_WHAT YOU WILL DO_.
Scan the records for "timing" and copy each line that contains it.

Data records
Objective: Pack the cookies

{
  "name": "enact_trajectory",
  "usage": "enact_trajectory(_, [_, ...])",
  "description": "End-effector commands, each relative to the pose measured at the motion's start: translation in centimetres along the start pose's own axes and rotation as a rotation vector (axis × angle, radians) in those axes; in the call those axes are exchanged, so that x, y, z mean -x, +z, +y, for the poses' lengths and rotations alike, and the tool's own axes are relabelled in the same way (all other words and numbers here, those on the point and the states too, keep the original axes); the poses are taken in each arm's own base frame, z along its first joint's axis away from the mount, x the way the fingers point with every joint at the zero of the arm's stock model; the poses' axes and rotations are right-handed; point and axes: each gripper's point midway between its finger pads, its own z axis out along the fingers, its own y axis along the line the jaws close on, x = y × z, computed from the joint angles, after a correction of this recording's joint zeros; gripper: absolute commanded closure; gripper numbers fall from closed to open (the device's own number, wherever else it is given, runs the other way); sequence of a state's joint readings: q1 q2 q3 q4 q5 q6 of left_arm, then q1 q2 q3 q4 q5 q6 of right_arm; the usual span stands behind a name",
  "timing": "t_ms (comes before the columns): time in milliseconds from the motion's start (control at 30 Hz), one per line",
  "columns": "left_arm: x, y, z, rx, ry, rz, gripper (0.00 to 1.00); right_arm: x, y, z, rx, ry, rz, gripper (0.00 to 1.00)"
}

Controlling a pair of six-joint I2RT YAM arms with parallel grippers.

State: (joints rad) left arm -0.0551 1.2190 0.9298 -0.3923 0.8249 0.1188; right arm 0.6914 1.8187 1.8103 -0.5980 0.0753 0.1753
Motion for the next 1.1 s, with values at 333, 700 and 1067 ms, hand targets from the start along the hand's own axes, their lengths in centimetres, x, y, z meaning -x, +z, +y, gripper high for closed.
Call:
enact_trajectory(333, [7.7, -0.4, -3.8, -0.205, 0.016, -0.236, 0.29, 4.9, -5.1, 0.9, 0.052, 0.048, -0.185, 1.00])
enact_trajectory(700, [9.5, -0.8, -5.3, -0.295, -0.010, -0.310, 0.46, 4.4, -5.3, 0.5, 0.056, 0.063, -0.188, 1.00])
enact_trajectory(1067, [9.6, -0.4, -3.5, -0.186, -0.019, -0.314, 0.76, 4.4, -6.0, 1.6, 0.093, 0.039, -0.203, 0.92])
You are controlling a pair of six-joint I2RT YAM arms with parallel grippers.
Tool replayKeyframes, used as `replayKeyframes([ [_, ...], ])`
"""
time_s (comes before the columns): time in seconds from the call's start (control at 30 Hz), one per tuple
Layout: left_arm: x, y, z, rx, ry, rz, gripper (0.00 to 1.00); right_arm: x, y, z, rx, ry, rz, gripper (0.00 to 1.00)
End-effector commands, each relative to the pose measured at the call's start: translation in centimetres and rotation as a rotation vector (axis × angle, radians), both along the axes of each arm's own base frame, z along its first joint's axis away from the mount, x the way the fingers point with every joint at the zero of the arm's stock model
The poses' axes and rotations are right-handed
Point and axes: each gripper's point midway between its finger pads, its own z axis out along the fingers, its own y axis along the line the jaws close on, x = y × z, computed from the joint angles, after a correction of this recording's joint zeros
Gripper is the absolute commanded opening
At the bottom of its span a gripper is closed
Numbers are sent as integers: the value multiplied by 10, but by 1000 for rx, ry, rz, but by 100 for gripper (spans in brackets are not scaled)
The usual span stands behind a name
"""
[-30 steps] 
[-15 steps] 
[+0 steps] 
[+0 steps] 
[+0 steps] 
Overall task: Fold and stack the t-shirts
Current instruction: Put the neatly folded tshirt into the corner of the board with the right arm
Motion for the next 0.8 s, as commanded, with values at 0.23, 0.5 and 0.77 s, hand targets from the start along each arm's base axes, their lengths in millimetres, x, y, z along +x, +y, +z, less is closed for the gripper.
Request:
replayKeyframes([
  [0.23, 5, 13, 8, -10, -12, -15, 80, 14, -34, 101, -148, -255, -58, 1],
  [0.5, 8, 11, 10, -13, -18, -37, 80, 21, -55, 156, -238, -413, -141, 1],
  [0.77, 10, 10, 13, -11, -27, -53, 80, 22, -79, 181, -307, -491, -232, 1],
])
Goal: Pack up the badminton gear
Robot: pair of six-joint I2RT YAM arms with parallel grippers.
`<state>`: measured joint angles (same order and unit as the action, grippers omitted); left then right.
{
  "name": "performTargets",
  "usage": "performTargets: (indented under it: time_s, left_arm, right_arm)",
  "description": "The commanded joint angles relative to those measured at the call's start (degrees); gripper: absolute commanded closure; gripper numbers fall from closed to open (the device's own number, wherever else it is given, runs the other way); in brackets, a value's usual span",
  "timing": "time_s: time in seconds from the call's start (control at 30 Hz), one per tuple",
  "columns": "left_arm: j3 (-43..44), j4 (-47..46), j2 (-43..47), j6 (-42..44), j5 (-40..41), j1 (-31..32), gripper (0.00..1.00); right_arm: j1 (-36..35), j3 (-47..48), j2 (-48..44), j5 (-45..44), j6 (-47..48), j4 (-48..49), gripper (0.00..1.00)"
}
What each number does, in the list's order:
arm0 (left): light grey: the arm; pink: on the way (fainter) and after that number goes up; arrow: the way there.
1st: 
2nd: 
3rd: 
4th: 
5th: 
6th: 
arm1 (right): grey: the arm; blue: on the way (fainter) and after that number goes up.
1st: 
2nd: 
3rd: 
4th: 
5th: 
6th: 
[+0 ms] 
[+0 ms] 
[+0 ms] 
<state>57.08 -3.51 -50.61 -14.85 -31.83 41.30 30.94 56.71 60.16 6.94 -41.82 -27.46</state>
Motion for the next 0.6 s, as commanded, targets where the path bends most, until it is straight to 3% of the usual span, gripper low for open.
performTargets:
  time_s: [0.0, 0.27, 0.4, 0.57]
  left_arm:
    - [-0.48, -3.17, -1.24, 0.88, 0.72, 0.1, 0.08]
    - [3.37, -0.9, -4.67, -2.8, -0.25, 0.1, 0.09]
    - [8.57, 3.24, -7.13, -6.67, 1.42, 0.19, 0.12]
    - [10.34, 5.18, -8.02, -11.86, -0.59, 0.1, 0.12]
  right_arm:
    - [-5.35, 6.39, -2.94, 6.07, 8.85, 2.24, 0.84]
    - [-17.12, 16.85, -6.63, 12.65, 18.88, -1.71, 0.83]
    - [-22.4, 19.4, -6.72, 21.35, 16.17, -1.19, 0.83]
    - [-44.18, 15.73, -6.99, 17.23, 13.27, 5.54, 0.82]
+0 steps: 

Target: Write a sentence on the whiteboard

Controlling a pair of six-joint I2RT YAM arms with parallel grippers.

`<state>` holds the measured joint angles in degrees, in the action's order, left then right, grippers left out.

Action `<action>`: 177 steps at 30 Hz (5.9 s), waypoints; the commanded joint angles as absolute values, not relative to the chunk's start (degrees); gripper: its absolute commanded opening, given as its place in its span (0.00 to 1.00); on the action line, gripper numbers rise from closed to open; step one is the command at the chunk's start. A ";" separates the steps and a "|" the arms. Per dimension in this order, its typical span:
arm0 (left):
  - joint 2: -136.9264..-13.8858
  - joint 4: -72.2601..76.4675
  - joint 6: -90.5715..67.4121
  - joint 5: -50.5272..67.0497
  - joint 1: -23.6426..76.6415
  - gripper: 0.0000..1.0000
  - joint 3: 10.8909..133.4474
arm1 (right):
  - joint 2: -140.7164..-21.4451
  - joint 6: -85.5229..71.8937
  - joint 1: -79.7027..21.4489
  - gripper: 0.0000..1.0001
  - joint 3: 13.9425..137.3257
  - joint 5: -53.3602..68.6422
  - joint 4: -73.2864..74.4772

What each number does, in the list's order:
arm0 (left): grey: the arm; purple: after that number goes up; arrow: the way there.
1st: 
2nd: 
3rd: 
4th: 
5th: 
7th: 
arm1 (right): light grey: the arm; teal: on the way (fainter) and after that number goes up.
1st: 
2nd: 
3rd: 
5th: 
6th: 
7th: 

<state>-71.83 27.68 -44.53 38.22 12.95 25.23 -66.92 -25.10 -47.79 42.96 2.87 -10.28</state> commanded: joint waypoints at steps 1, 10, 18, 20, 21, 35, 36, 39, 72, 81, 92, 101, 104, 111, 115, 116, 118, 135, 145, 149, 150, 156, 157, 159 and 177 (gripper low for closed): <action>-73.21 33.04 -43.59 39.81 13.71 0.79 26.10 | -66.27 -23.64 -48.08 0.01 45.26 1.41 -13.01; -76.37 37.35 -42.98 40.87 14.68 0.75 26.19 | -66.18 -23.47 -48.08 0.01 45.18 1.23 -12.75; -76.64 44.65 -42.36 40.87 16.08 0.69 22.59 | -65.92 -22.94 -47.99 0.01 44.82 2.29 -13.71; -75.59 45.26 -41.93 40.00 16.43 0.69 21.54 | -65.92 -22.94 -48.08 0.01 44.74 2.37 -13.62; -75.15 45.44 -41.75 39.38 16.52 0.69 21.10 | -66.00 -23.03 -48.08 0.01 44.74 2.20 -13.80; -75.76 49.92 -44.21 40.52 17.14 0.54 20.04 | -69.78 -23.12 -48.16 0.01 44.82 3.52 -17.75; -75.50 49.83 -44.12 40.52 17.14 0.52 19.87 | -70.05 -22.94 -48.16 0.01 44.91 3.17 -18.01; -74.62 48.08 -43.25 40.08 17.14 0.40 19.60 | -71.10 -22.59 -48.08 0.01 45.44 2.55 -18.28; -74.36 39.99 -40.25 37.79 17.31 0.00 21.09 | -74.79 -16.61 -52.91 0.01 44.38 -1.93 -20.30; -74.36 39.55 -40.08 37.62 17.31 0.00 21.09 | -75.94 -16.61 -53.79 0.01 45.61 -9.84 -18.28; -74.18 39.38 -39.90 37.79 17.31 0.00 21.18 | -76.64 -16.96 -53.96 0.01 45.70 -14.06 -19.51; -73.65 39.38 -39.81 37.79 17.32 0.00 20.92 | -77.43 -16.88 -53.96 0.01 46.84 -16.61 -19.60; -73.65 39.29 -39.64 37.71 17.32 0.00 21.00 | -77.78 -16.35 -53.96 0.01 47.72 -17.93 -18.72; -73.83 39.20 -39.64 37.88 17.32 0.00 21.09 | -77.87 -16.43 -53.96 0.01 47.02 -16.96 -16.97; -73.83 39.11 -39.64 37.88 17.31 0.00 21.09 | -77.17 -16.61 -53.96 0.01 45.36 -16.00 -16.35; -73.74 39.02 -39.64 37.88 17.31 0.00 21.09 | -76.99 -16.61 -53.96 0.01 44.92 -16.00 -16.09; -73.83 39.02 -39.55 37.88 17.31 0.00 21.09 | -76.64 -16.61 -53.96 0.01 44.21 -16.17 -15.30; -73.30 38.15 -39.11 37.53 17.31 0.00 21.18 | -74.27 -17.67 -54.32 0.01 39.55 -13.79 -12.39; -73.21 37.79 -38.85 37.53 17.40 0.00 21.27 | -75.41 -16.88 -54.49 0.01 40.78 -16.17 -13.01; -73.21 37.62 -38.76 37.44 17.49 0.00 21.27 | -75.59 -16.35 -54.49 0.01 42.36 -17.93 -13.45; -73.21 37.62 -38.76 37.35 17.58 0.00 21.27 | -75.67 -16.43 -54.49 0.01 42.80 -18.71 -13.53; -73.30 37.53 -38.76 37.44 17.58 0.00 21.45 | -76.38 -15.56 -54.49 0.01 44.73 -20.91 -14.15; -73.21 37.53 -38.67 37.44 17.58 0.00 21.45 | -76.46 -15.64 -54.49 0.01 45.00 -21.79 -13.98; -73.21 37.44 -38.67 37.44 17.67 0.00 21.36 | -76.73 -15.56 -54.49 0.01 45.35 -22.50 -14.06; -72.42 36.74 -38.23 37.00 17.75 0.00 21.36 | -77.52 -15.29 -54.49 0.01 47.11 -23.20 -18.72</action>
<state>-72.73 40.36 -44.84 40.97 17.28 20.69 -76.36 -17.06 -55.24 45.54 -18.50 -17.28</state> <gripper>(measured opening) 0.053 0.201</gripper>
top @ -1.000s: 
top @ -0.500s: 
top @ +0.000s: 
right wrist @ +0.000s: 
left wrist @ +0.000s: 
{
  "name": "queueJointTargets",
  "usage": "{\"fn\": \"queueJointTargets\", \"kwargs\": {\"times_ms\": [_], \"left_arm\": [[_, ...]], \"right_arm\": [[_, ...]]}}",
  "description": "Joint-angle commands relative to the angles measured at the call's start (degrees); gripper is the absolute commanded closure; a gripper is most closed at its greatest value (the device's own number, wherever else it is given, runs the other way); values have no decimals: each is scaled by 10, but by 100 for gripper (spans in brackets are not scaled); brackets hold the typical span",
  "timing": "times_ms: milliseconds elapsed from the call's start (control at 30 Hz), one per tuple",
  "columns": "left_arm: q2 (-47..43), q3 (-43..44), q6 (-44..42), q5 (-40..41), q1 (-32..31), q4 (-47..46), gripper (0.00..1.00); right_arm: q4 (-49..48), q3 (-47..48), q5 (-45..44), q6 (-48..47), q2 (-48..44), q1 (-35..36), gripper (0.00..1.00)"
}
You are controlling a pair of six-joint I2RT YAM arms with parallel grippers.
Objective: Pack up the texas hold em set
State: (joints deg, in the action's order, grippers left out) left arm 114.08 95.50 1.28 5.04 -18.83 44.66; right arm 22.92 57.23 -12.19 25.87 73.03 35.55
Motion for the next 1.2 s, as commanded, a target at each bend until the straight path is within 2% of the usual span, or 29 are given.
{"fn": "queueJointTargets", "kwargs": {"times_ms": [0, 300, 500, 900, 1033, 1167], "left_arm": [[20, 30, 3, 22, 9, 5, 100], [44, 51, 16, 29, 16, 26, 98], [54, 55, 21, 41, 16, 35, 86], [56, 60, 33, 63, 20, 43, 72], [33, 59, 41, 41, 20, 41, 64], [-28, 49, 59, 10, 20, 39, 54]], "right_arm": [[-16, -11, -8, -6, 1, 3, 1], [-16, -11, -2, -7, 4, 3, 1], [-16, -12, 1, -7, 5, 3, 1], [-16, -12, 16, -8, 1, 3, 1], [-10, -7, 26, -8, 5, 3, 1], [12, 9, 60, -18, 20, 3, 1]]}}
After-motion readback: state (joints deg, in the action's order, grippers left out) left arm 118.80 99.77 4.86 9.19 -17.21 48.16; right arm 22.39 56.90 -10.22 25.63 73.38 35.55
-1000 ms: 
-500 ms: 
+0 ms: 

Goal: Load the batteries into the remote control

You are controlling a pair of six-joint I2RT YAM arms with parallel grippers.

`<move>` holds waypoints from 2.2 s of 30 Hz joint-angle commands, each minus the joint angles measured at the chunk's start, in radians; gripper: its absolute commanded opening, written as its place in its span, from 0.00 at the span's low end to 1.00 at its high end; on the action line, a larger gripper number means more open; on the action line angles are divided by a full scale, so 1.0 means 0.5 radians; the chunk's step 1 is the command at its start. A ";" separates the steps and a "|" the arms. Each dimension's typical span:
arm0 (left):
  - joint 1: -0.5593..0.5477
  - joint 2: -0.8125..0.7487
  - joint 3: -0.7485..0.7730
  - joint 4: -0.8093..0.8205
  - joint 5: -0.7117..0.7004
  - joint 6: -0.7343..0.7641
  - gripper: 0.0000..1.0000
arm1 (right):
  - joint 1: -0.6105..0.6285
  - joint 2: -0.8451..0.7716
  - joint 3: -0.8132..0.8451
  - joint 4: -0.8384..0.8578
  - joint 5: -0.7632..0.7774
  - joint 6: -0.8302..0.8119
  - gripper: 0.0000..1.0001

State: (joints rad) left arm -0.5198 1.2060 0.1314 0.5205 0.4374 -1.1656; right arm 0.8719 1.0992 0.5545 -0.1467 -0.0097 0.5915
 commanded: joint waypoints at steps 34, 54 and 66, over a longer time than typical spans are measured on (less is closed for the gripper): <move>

_EXERCISE ANSWER_.
  "timing": "t_ms (comes before the columns): time in milliseconds from the motion's start (control at 30 Hz), one per line",
  "timing": "time_s: time in seconds from the call's start (control at 30 Hz), one per tuple",
  "timing": "times_ms: milliseconds elapsed from the call's start (control at 30 Hz), one per tuple",

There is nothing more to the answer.